* _WHAT THE TASK REQUIRES_: Line by line, retype the material with nothing left out.

* _EXERCISE DATA_:

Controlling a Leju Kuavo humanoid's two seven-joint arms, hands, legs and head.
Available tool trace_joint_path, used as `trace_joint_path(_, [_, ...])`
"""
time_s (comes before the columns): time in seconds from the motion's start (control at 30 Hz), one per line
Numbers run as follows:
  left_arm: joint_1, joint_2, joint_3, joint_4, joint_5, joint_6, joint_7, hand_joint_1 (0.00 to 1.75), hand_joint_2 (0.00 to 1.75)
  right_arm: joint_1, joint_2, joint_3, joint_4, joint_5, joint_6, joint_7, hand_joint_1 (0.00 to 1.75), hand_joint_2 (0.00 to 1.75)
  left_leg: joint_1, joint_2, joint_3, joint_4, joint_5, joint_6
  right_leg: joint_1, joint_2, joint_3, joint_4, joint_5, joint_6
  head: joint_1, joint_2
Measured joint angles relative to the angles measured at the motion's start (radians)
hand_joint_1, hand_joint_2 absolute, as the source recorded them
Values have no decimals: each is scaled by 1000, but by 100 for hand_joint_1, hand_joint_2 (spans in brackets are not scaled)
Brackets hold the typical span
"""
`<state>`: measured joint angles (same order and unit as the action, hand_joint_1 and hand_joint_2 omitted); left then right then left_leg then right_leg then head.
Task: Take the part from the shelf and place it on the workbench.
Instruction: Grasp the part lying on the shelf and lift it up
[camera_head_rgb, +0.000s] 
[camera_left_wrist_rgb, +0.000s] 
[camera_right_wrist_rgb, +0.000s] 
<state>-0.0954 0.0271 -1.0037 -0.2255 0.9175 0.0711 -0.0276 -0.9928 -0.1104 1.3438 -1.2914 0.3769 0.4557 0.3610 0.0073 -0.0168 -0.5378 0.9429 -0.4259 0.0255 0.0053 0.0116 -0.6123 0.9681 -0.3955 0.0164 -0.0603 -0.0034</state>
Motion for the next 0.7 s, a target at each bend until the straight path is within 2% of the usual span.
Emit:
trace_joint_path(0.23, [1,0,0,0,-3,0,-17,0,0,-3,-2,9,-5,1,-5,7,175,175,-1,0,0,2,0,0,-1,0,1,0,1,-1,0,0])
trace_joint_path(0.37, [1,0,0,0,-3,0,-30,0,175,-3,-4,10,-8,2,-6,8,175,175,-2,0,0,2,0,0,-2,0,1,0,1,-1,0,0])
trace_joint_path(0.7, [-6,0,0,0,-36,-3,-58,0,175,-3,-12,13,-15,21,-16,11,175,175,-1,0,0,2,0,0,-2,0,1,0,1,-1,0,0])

* _YOUR RESPONSE_:
Controlling a Leju Kuavo humanoid's two seven-joint arms, hands, legs and head.
Available tool trace_joint_path, used as `trace_joint_path(_, [_, ...])`
"""
time_s (comes before the columns): time in seconds from the motion's start (control at 30 Hz), one per line
Numbers run as follows:
  left_arm: joint_1, joint_2, joint_3, joint_4, joint_5, joint_6, joint_7, hand_joint_1 (0.00 to 1.75), hand_joint_2 (0.00 to 1.75)
  right_arm: joint_1, joint_2, joint_3, joint_4, joint_5, joint_6, joint_7, hand_joint_1 (0.00 to 1.75), hand_joint_2 (0.00 to 1.75)
  left_leg: joint_1, joint_2, joint_3, joint_4, joint_5, joint_6
  right_leg: joint_1, joint_2, joint_3, joint_4, joint_5, joint_6
  head: joint_1, joint_2
Measured joint angles relative to the angles measured at the motion's start (radians)
hand_joint_1, hand_joint_2 absolute, as the source recorded them
Values have no decimals: each is scaled by 1000, but by 100 for hand_joint_1, hand_joint_2 (spans in brackets are not scaled)
Brackets hold the typical span
"""
`<state>`: measured joint angles (same order and unit as the action, hand_joint_1 and hand_joint_2 omitted); left then right then left_leg then right_leg then head.
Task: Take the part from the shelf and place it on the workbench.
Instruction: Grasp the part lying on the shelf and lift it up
[camera_head_rgb, +0.000s] 
[camera_left_wrist_rgb, +0.000s] 
[camera_right_wrist_rgb, +0.000s] 
<state>-0.0954 0.0271 -1.0037 -0.2255 0.9175 0.0711 -0.0276 -0.9928 -0.1104 1.3438 -1.2914 0.3769 0.4557 0.3610 0.0073 -0.0168 -0.5378 0.9429 -0.4259 0.0255 0.0053 0.0116 -0.6123 0.9681 -0.3955 0.0164 -0.0603 -0.0034</state>
Motion for the next 0.7 s, a target at each bend until the straight path is within 2% of the usual span.
Emit:
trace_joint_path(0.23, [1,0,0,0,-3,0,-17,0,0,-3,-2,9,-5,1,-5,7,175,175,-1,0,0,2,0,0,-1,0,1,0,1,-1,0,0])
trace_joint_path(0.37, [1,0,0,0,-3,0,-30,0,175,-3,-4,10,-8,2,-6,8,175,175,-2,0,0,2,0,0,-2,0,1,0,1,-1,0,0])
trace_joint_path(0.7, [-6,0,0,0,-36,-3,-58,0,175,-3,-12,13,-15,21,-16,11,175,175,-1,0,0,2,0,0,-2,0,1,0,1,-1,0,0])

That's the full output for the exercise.